"Can it be Phoebe?" questioned she within herself. "It must be little
Phoebe; for it can be nobody else,--and there is a look of her father
about her, too! But what does she want here? And how like a country
cousin, to come down upon a poor body in this way, without so much as a
day's notice, or asking whether she would be welcome! Well; she must
have a night's lodging, I suppose; and to-morrow the child shall go
back to her mother."
Phoebe, it must be understood, was that one little offshoot of the
Pyncheon race to whom we have already referred, as a native of a rural
part of New England, where the old fashions and feelings of
relationship are still partially kept up.
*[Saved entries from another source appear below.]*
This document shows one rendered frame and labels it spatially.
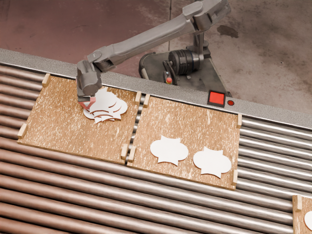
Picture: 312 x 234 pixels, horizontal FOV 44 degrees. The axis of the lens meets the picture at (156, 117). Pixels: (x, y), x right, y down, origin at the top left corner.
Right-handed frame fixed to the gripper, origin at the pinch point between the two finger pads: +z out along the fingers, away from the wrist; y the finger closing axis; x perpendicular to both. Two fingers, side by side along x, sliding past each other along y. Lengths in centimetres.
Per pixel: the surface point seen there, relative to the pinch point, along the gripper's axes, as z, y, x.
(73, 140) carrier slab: 4.5, 15.6, -6.2
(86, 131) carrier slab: 4.4, 12.1, -0.9
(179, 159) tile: 2.8, 29.3, 32.6
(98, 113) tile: 1.0, 6.5, 4.3
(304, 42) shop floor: 93, -128, 199
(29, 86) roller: 6.8, -15.5, -22.7
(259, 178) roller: 6, 40, 62
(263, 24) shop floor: 94, -153, 169
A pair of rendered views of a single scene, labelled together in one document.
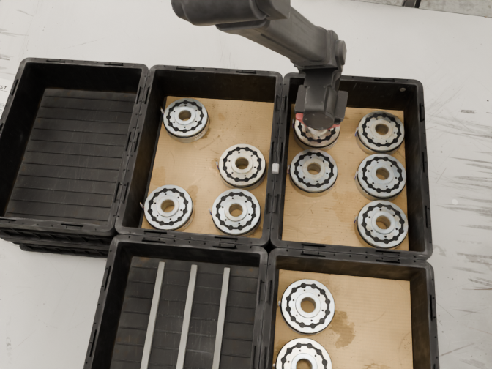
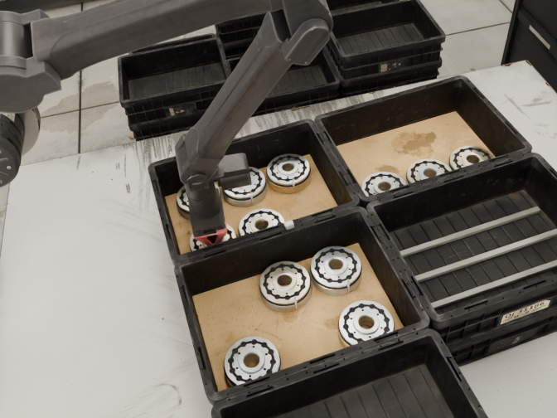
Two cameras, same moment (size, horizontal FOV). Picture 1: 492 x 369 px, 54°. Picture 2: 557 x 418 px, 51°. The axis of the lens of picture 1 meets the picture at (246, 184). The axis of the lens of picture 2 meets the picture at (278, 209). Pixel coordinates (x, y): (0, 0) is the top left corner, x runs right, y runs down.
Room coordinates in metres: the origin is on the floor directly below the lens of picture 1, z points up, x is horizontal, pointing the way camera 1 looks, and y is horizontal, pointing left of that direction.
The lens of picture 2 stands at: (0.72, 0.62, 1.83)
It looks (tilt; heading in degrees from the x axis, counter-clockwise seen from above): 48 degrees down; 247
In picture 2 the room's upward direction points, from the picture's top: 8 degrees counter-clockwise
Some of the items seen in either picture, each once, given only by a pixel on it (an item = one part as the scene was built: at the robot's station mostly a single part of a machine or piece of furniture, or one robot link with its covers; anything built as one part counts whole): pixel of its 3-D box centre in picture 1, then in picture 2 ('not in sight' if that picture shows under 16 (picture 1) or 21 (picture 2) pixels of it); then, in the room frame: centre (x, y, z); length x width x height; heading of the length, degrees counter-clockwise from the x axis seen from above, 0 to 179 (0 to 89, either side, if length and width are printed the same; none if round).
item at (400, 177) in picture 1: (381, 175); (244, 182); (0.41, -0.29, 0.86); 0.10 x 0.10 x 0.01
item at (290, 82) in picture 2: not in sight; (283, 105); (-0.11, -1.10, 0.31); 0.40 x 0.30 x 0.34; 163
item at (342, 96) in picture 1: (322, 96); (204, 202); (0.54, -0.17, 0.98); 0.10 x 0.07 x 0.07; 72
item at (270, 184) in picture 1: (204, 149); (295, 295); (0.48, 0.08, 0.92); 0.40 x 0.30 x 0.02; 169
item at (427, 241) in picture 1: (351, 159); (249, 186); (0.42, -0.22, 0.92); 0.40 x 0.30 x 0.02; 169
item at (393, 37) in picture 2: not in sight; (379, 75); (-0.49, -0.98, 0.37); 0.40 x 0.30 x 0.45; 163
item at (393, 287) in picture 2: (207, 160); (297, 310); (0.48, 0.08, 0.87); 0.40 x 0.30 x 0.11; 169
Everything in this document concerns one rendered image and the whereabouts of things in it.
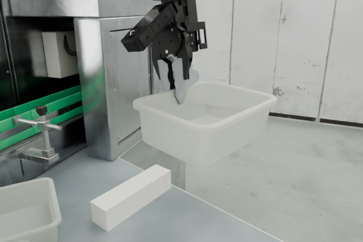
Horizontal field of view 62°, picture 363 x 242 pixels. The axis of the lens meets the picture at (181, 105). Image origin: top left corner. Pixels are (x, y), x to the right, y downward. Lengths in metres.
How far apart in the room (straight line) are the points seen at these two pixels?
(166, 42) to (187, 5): 0.08
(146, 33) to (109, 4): 0.52
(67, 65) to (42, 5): 0.30
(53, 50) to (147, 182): 0.68
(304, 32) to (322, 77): 0.53
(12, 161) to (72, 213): 0.25
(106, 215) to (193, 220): 0.22
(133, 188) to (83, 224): 0.15
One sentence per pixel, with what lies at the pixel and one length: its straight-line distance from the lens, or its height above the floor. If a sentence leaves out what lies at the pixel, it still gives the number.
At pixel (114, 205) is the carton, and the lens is 0.80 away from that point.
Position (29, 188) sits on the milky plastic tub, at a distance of 0.94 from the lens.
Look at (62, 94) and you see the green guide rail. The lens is 1.24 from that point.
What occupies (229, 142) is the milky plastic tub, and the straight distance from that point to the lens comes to 0.48.
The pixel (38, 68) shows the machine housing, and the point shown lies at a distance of 1.32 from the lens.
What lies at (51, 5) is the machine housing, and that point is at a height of 1.28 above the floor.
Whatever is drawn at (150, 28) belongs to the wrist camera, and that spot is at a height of 1.24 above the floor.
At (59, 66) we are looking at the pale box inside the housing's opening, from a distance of 1.29.
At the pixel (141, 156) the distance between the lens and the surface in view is 1.30.
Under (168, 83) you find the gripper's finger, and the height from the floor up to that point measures 1.13.
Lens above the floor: 1.27
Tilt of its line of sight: 18 degrees down
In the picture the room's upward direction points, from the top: straight up
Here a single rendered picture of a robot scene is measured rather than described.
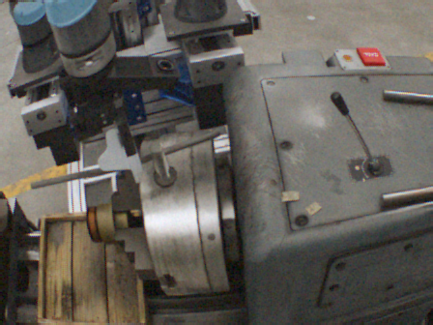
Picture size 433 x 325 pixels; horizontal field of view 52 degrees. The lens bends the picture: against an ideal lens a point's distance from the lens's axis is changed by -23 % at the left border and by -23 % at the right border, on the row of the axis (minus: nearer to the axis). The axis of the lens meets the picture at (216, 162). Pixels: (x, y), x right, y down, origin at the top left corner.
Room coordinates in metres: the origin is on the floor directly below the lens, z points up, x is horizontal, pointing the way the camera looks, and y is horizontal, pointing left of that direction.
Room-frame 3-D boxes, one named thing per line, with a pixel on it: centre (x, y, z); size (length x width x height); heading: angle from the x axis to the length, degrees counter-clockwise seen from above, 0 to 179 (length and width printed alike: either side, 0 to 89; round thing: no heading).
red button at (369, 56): (0.85, -0.38, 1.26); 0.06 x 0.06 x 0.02; 88
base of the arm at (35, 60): (1.22, 0.47, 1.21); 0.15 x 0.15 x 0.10
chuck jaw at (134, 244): (0.55, 0.16, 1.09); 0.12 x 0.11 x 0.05; 178
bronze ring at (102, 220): (0.64, 0.23, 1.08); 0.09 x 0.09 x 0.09; 88
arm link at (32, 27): (1.22, 0.48, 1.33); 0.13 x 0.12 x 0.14; 27
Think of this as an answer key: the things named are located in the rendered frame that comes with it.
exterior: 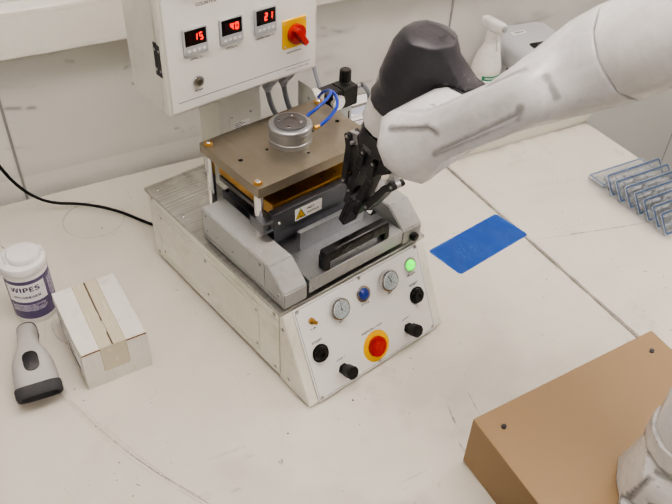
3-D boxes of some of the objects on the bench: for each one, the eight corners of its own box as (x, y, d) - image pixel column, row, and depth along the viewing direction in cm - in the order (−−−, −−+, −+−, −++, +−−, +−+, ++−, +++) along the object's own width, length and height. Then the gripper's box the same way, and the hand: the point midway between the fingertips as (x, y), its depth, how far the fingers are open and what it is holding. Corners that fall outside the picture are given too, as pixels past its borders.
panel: (318, 402, 133) (291, 311, 126) (434, 327, 148) (415, 242, 141) (325, 405, 131) (297, 313, 125) (442, 329, 146) (423, 243, 140)
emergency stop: (368, 359, 139) (363, 340, 138) (384, 349, 141) (379, 330, 140) (374, 361, 138) (369, 342, 136) (389, 351, 140) (385, 332, 138)
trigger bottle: (459, 101, 210) (472, 16, 194) (481, 94, 214) (496, 10, 198) (478, 114, 205) (494, 28, 189) (501, 108, 208) (518, 22, 192)
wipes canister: (10, 301, 150) (-9, 245, 140) (54, 288, 153) (38, 232, 143) (18, 330, 144) (-2, 272, 134) (64, 315, 147) (48, 259, 138)
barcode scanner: (1, 340, 142) (-10, 310, 137) (44, 327, 145) (34, 297, 140) (22, 418, 128) (10, 388, 123) (68, 401, 131) (59, 372, 126)
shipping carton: (60, 324, 145) (50, 291, 140) (125, 304, 150) (118, 271, 145) (83, 391, 133) (73, 358, 127) (153, 367, 138) (147, 333, 132)
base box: (157, 254, 162) (147, 191, 151) (292, 193, 181) (292, 133, 170) (309, 409, 132) (310, 343, 121) (453, 316, 151) (465, 252, 140)
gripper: (343, 104, 110) (308, 199, 129) (397, 166, 106) (353, 255, 125) (380, 89, 114) (341, 184, 133) (434, 148, 110) (385, 238, 129)
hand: (352, 207), depth 126 cm, fingers closed
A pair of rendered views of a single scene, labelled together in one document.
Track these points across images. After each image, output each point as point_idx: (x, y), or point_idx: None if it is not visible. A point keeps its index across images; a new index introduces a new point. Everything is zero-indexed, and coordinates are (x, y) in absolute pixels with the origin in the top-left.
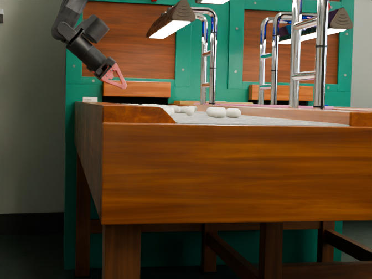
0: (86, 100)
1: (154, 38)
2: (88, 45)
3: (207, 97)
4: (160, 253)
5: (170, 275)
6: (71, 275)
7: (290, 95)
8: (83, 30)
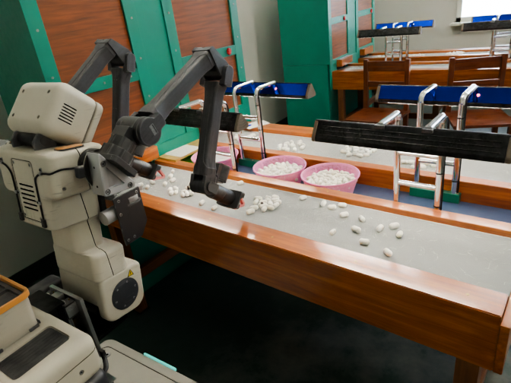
0: None
1: (130, 112)
2: (223, 188)
3: (176, 144)
4: (172, 262)
5: (193, 274)
6: (133, 313)
7: (396, 193)
8: (217, 179)
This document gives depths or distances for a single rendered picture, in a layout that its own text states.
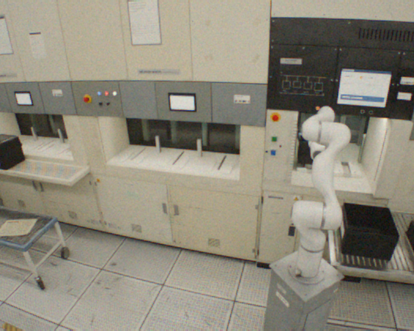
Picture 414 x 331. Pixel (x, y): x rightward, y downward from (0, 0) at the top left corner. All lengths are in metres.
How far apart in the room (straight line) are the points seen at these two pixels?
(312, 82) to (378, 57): 0.39
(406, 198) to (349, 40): 1.12
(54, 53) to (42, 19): 0.26
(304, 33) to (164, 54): 0.89
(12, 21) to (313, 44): 2.27
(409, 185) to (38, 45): 2.90
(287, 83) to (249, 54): 0.29
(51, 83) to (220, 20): 1.46
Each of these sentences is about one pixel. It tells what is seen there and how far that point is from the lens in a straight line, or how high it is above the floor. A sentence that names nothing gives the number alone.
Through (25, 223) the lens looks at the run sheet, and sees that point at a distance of 2.90.
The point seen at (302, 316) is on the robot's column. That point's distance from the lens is 1.67.
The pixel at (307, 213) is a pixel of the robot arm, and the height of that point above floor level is 1.16.
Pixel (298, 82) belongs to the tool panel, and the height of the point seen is 1.58.
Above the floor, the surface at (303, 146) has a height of 1.08.
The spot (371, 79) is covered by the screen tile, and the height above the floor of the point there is 1.63.
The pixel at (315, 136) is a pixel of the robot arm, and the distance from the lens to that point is 1.43.
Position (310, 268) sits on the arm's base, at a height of 0.84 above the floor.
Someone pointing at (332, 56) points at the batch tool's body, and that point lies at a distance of 1.88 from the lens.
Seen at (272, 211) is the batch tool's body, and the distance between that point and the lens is 2.29.
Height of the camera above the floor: 1.95
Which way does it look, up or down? 27 degrees down
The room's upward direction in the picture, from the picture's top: 2 degrees counter-clockwise
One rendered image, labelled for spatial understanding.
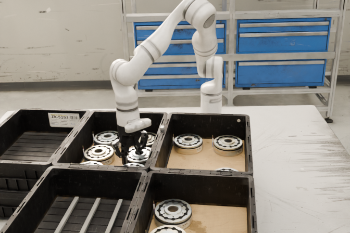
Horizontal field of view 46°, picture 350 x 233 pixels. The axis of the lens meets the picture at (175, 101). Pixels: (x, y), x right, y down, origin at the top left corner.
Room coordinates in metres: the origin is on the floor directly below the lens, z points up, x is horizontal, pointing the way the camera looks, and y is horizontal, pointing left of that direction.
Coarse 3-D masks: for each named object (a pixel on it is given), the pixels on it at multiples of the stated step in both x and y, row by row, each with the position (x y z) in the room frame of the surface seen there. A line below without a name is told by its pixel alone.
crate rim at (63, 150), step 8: (96, 112) 1.45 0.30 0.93; (104, 112) 1.45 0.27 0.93; (112, 112) 1.44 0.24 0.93; (144, 112) 1.43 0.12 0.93; (152, 112) 1.43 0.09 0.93; (160, 112) 1.42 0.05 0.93; (88, 120) 1.38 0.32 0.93; (80, 128) 1.31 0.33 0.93; (72, 136) 1.25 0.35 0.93; (64, 152) 1.15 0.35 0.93; (152, 152) 1.13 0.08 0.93; (56, 160) 1.10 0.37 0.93; (112, 168) 1.05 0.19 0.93; (120, 168) 1.04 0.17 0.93; (128, 168) 1.04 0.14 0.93; (136, 168) 1.04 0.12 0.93; (144, 168) 1.04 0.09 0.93
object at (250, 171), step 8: (176, 112) 1.42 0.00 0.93; (184, 112) 1.41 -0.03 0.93; (168, 120) 1.38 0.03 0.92; (248, 120) 1.33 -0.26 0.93; (248, 128) 1.27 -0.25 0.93; (160, 136) 1.23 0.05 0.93; (248, 136) 1.21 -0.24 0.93; (160, 144) 1.18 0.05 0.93; (248, 144) 1.16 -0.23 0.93; (248, 152) 1.11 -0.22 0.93; (152, 160) 1.08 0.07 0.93; (248, 160) 1.06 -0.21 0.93; (152, 168) 1.04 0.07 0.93; (160, 168) 1.04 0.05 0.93; (168, 168) 1.03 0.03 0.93; (248, 168) 1.02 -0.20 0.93
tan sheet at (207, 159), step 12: (204, 144) 1.35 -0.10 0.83; (180, 156) 1.27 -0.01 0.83; (192, 156) 1.26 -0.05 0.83; (204, 156) 1.26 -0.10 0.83; (216, 156) 1.26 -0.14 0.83; (240, 156) 1.25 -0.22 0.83; (180, 168) 1.19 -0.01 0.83; (192, 168) 1.19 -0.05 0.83; (204, 168) 1.18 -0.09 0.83; (216, 168) 1.18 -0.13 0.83; (240, 168) 1.18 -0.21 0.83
In her own circle, it was
regarded as by no means improper for kinsfolk to visit one another
without invitation, or preliminary and ceremonious warning. Yet, in
consideration of Miss Hepzibah's recluse way of life, a letter had
actually been written and despatched, conveying information of Phoebe's
projected visit. This epistle, for three or four days past, had been
in the pocket of the penny-postman, who, happening to have no other
business in Pyncheon Street, had not yet made it convenient to call at
the House of the Seven Gables.
"No--she can stay only one night," said Hepzibah, unbolting the door.
"If Clifford were to find her here, it might disturb him!"